AVS 58th Annual International Symposium and Exhibition | |
Graphene and Related Materials Focus Topic | Monday Sessions |
Session GR+TF+ET-MoA |
Session: | Graphene: Electronic Properties and Charge Transport |
Presenter: | Srivats Rajasekaran, Stanford University |
Authors: | S. Rajasekaran, Stanford University S. Kaya, Stanford Synchrotron Light Source T. Anniyev, Stanford Synchrotron Light Source F. Yang, Brookhaven National Laboratory D. Stacchiola, Brookhaven National Laboratory H. Ogasawara, Stanford Synchrotron Light Source A. Nilsson, Stanford Synchrotron Light Source |
Correspondent: | Click to Email |
Graphene has received tremendous interest due to its unique electronic structure. Manipulating its electronic structure has received considerable interest. Hydrogenating graphene to open a band gap has been proposed and certain groups have demonstrated hydrogenation induced band opening for graphene on metal substrates.

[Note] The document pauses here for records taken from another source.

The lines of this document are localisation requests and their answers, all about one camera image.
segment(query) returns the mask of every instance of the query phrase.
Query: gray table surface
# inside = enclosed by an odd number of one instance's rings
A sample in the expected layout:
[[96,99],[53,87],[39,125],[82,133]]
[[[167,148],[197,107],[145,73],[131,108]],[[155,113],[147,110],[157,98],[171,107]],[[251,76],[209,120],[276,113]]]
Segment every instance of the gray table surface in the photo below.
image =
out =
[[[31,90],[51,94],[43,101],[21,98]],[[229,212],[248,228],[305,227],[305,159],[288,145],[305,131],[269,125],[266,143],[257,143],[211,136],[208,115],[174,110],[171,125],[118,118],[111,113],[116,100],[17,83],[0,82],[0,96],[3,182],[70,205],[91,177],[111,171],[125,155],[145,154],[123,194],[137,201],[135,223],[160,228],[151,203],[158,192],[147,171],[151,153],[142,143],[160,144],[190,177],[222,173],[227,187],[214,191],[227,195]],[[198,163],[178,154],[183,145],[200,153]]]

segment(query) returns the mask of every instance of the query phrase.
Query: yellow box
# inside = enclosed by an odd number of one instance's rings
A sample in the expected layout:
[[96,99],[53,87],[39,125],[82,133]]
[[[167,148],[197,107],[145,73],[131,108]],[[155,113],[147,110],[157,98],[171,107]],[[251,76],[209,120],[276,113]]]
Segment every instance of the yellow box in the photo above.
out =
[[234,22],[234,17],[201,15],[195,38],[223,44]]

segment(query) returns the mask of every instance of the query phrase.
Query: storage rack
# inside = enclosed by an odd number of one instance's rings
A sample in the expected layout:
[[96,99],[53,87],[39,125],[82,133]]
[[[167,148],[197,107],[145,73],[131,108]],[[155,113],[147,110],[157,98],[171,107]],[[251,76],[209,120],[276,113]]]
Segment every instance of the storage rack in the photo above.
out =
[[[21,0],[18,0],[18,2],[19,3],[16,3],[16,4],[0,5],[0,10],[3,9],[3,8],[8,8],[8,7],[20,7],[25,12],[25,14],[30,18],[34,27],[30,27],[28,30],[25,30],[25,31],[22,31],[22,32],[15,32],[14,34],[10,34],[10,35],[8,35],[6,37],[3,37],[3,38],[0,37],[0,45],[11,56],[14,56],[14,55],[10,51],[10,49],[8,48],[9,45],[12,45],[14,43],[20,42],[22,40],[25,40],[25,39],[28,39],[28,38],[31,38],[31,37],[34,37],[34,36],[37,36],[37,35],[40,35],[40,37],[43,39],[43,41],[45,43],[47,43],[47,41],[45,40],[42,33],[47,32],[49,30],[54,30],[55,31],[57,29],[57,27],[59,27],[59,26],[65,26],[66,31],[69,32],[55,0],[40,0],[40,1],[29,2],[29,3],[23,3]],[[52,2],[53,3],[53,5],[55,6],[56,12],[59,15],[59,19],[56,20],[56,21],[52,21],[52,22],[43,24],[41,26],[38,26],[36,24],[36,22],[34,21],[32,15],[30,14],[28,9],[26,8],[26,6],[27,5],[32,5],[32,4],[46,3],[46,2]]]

We employed carbon specific soft x-ray spectroscopy (X-ray photoelectron (XPS), X-ray absorption (XAS) and X-ray emission spectroscopy (XES)) and scanning tunneling microscopy (STM) to investigate how hydrogenation changes the geometric and electronic structure of graphene on Pt(111). Graphene growth on Pt(111) is accompanied with Moiré structure due to periodic rippling in the graphene overlayer due to lattice mismatch and weak interaction between graphene and Pt. Hydrogenation leads to complete disappearance of long range order, although STM indicates that ripple periodicity survives even after hydrogenation. We show that hydrogenation of the unit cell of Moiré nano-patterns is accompanied by pinning of the graphene layer to underneath metal substrate. Structural changes involved in the process of hydrogenation induce covalent graphene-metal interaction. Angle resolved XES and XAS make it possible to probe symmetry resolved states in σ and π bond geometry. XES-XAS indicates that the density of states (DOS) of graphene is very similar to that of graphite. Hydrogenation induces significant changes in the electronic DOS, most of which reflect the formation of C-H σ bonds. For disordered hydrogenated graphene, contrary to band opening, we observe states at the Fermi level after hydrogenation which we reason to arise due to graphene metal interaction and localized C-H bonds. This effect is proposed to be a way to tailor its electronic properties as a possible method to form better graphene-metal contact.